Firstly, there is the issue of the definition of the time of death. It is usually considered to be the moment when the heart stops beating or the brain stops working. But the cells of different parts of the body can continue to live for several hours after this, and it is exactly for this reason that organ transplants are possible, where the transport can take hours. Different drugs, substances and techniques can prolong this period. On the other hand, after several hours or days the cells effectively deteriorate irreversibly.
Ideally, organizations providing cryonics service should start the procedure before damage occurs to the cells, i.e., within minutes after the patient's primary physician declares legal death. And here is when confusion begins.
For advocates of the technique, what is intended with this is to prevent complete death to occur. In this sense they are saying that the person is not dead, but is at the very, very edge of death, where Modern Medicine can no longer take care of her or him anymore.
They even say that if the human body has a soul, it will not separate yet if you act fast enough.
They avoid applying the technique to people with brain death, especially if several hours have passed.
Therefore, they would not be freezing dead people, but would be preserving really critically ill patients for the Medicine of the future. To assert this, they rely on the fact that intensive-care units' techniques have advanced dramatically in recent times, so that today people can continue living in critical condition much longer than what was possible a few decades ago. It is expected that cases that currently are irreversible will not be so with new developments in hospital intensive care, so that in the future the time of death will be delayed more and more.
But on the other hand, there is a legal time of death for the patient, which means that for all practical purposes that person can no longer be among us. Entities providing cryonics services to their customers continue to call them "patient" years after being frozen, alluding that they are still not really dead, and that the facilities where they are stored would have the status of a hospital for people in a state of unusually, severely-deteriorated health.
But the truth is that, for example, the Cryonics Institute operates with a cemetery license, and the techniques for preparation of the body, despite all its paraphernalia, are not very different in essence to what is made in funeral homes to embalm the deceased. In fact, they are typically performed with the help of professionals of the latter field. The difference would be the better embalming that is achieved at subzero temperatures, where chemical reactions occur too slowly to allow decay.
But this does not mean that tissues are preserved without damage to them. The major criticisms to cryonics come exactly for the fact that when cells are frozen liquid crystals form in them, i.e., the molecules are rearranged into a new structure different from the previous one. The tissue is destroyed.

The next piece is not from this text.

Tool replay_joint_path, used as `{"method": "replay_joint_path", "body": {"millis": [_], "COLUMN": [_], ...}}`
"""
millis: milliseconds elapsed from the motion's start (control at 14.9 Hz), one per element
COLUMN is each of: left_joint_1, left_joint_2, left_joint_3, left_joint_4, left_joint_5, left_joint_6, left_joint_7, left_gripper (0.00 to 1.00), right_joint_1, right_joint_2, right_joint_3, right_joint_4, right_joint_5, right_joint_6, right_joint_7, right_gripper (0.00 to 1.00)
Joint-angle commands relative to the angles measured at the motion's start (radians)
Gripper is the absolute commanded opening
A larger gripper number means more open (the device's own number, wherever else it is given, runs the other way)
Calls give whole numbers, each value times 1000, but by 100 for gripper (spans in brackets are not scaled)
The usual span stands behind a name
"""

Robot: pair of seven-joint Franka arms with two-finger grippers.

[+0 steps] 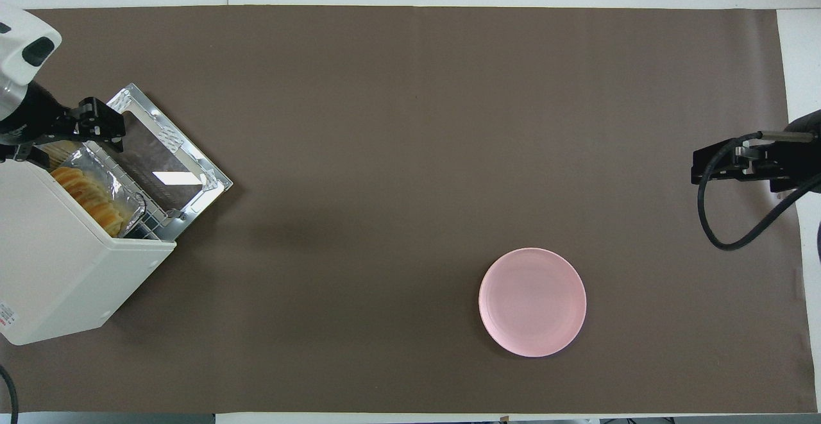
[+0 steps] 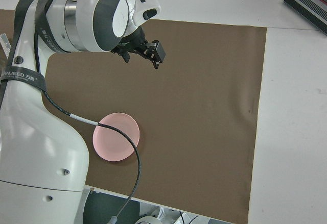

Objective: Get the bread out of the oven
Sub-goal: 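Reach the left gripper into the open oven toward the foil tray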

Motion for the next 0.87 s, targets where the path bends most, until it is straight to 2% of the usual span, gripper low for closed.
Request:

It has been tried to reduce this damage by means of high concentrations of chemicals which retard crystal formation to much lower temperatures. But these chemicals are highly toxic, and nobody knows how to remove these large quantities from inside the cells when the time comes.
In recent years there have been great advances in the choice of the preservatives, so it is now possible to lower the temperature to minus 124 degrees Celsius without occurring crystal formation. They are now using a technique called vitrification, wherein the molecules effectively stop wandering, as in a solid, but (contrary to a solid) they stay where they are without rearranging themselves into a crystal structure, so it has the properties of glass. This is a major advance because it minimizes damage to the cells. But the substances still remain extremely poisonous.
The goal of these companies is to continue with their studies to achieve the preservation of tissues at very low temperatures without the damaging crystal formation, but this time using non-toxic chemicals, or chemicals that may be easily removed when the time comes, without leaving any residual damage. How close are we to this is impossible to know. But either way, they hope that any damage done today when preserving a "patient" can be reversed by the Medicine of a distant future. That's why they still continue preserving customers who were frozen with techniques of the decades of the 60s and 70s, although they are known to be worse off than current customers. They argue that those pioneer customers are just going to have to wait more, while customers of the decades (or centuries) to come will be preserved with more advanced techniques and will be the first candidates for the reversal of the process, if this is possible.
But today, many critics say that the process of "preservation" cause even more harm to the body than the disease that the patient initially had, so that what will define when to attempt the resuscitation of a person will depend much more on Medicine's ability to repair these cells than if the cure for cancer or AIDS is available. It may happen that the cure for the initial disease lies some decades from now, yet nothing can be done for the person because body repair after the cryonics procedure would not be available so soon, and may continue not being available for many centuries.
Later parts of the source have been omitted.